Free cash flow adjustments. Specifically to calculate free cash flow, the company includes the impact during the period of the following items:

Net cash used in investing activities
Proceeds from residential lease financing
Proceeds from sale-leaseback financing
Contributions from noncontrolling interests
Repayment of sale-leaseback financing

Excluded Items

Stock-based compensation. Stock-based compensation relates primarily to SunPower stock awards such as restricted stock. Stock-based compensation is a non-cash expense that varies in amount from period to period and is dependent on market forces that are difficult to predict. As a result of this unpredictability, management excludes this item from its internal operating forecasts and models. Management believes that non-GAAP measures adjusted for stock-based compensation provide investors with a basis to measure the company's core performance against the performance of other companies without the variability created by stock-based compensation.

Non-cash interest expense. SunPower separately accounted for the fair value liabilities of the embedded cash conversion option and the over-allotment option on its 4.5% senior cash convertible debentures issued in 2010 as an original issue discount and a corresponding derivative conversion liability. As a result, SunPower incurs interest expense that is substantially higher than interest payable on its 4.5% senior cash convertible debentures. SunPower excludes non-cash interest expense because the expense is not reflective of its ongoing financial results in the period incurred. In addition, in connection with the Liquidity Support Agreement with Total executed on February 28, 2012, the company issued warrants to Total to acquire 9,531,677 shares of its common stock. The fair value of the warrants is recorded as debt issuance costs and amortized over the expected life of the agreement.  As a result, SunPower incurs non-cash interest expense associated with the amortization of the warrants. Excluding this data provides investors with a basis to compare the company's performance against the performance of other companies without non-cash interest expense.

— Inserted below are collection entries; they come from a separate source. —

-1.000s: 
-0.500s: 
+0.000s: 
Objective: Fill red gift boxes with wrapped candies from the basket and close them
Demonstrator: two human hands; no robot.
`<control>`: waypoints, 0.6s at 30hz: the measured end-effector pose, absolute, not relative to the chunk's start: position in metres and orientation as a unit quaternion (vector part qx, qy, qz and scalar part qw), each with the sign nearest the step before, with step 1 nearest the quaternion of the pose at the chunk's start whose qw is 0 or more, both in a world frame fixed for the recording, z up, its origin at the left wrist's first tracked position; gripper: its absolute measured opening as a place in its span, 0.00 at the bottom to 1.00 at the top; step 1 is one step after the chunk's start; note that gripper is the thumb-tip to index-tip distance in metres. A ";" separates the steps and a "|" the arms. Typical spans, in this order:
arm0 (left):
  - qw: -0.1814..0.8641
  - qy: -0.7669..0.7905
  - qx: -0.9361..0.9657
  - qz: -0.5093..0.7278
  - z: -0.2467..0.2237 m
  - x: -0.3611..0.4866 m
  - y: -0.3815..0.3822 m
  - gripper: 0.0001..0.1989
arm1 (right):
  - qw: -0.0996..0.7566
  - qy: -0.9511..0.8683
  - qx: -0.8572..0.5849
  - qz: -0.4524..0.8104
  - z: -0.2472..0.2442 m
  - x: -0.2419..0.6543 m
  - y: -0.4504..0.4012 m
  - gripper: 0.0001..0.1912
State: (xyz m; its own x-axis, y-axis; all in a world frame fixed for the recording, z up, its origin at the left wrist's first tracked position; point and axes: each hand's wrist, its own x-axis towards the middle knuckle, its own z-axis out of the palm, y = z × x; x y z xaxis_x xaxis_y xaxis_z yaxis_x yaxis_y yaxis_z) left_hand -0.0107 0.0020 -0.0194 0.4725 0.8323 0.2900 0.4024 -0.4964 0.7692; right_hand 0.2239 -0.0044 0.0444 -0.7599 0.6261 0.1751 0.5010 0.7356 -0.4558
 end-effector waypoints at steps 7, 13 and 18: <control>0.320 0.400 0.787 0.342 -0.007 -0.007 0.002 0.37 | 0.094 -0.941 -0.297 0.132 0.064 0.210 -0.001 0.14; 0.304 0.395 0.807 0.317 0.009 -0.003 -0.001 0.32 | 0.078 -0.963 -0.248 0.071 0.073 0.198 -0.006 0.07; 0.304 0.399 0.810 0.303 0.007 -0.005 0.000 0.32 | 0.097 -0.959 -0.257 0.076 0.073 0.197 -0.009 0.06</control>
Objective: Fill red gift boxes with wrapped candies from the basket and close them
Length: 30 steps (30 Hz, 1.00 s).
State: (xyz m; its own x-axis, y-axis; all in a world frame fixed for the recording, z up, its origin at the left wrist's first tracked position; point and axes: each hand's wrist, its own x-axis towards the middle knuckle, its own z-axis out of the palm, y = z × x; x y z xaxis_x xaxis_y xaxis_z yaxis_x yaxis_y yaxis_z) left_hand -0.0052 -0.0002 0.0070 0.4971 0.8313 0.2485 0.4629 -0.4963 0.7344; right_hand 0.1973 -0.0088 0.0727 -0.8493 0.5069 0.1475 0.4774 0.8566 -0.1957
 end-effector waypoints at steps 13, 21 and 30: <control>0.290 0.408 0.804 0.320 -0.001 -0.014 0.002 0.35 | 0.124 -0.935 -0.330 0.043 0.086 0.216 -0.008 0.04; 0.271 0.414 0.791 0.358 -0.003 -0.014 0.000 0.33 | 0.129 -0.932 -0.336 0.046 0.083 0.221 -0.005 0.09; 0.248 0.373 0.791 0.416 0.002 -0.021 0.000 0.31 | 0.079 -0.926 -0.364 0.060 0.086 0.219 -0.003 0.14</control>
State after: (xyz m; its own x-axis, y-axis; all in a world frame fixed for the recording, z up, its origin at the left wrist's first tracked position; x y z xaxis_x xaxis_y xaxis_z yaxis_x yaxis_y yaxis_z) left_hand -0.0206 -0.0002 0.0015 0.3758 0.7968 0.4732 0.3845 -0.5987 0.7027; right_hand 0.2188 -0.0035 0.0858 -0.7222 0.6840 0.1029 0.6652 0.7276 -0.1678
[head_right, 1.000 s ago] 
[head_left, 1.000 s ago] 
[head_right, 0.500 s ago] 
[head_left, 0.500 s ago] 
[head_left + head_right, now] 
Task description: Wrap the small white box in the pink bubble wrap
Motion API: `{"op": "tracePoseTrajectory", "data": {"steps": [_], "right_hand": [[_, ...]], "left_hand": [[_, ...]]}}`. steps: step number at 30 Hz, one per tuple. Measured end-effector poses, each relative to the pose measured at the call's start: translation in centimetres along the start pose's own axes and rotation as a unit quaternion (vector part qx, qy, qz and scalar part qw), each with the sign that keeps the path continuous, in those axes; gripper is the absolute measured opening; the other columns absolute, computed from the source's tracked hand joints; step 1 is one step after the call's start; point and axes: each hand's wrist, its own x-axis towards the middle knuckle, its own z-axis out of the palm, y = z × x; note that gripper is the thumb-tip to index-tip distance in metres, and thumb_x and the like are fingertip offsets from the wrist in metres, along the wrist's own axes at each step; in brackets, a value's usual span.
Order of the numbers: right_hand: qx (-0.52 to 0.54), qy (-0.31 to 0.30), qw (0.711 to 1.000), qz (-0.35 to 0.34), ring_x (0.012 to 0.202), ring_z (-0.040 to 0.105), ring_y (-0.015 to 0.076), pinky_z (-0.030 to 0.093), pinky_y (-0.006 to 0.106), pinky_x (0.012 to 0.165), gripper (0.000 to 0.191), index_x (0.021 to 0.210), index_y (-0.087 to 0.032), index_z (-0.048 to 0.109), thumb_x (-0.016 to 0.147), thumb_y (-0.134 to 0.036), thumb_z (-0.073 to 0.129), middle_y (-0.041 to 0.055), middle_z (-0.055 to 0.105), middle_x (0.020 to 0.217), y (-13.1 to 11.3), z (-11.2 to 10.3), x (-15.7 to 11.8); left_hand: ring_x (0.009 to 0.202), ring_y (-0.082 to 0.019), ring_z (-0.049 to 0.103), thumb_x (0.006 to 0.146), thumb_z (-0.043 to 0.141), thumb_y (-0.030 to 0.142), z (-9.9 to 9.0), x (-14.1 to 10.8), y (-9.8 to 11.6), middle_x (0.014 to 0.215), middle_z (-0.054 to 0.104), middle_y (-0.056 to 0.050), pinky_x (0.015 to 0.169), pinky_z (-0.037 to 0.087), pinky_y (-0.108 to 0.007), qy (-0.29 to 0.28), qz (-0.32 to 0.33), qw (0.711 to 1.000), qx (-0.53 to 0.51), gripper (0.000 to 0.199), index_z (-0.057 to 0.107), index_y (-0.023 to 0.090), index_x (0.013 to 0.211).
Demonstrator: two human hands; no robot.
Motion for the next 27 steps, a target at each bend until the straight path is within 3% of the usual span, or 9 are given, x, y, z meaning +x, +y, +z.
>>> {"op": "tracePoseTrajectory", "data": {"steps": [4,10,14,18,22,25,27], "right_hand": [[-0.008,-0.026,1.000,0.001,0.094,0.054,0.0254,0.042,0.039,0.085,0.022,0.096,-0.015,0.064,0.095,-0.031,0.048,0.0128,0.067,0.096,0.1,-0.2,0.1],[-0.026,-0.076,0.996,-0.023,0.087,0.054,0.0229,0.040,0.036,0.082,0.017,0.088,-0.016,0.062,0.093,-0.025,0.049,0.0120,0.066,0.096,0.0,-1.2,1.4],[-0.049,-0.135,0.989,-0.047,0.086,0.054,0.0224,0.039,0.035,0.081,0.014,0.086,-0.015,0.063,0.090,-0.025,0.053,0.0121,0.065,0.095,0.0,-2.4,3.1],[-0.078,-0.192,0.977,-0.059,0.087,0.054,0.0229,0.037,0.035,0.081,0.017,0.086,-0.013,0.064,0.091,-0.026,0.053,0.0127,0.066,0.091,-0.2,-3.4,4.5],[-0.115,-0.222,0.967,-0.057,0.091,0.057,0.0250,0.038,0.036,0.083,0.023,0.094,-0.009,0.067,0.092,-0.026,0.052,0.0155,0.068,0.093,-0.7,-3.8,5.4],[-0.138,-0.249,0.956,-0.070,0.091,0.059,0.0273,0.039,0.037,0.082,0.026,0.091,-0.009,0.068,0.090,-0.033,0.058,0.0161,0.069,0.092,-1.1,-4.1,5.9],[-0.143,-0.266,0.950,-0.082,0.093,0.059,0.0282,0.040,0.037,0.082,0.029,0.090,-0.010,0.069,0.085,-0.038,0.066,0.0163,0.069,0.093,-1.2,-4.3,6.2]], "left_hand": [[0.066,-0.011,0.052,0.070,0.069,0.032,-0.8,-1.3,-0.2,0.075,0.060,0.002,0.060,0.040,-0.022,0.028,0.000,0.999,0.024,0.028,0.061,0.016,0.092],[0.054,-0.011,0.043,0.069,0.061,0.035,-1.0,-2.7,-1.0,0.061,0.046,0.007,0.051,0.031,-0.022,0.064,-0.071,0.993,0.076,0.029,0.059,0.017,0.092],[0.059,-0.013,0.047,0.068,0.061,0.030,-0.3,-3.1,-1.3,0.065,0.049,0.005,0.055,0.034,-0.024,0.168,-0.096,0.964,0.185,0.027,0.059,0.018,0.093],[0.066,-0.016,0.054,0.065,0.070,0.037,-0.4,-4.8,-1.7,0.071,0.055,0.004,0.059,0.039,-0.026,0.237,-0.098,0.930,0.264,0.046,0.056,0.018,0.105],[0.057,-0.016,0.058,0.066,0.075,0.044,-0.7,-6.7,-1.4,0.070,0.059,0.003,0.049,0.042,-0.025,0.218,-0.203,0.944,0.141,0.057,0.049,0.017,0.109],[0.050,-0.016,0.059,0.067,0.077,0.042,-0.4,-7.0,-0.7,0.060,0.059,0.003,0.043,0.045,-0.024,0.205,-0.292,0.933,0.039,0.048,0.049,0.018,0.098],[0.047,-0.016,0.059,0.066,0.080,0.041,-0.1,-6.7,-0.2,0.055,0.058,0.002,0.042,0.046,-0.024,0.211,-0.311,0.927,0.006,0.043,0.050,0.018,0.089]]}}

Restructuring charges. In October 2012, the company's Board of Directors approved a reorganization to accelerate operating cost reduction and improve overall operating efficiency (the October 2012 Restructuring Plan). Restructuring charges are excluded from non-GAAP financial measures because they are not considered core operating activities and such costs have historically occurred infrequently. Although SunPower has engaged in restructuring activities in the past, each has been a discrete event based on a unique set of business objectives. As such, management believes that it is appropriate to exclude restructuring charges from SunPower's non-GAAP financial





measures as they are not reflective of ongoing operating results or contribute to a meaningful evaluation of a company's past operating performance.

Other. Beginning with the first quarter of fiscal 2013 the company has combined amounts previously disclosed under separate captions. These amounts were previously disclosed under one of the following captions:

Goodwill and other intangible asset impairment
Amortization of intangible assets
Restructuring charges (related to actions prior to the October 2012 Restructuring Plan)
Charges on manufacturing step reduction plan
Non-recurring idle equipment impairment
Class action settlement
Acquisition and integration costs
Change in European government incentives
Gain (loss) on mark-to-market derivative instruments
Gain on share lending arrangement
Gain on sale of equity interest in unconsolidated investee

The adjustments recorded in “Other” for the second quarter of fiscal 2013 are primarily driven by adjustments which would have previously been disclosed under “Restructuring charges” and “Change in European government incentives.”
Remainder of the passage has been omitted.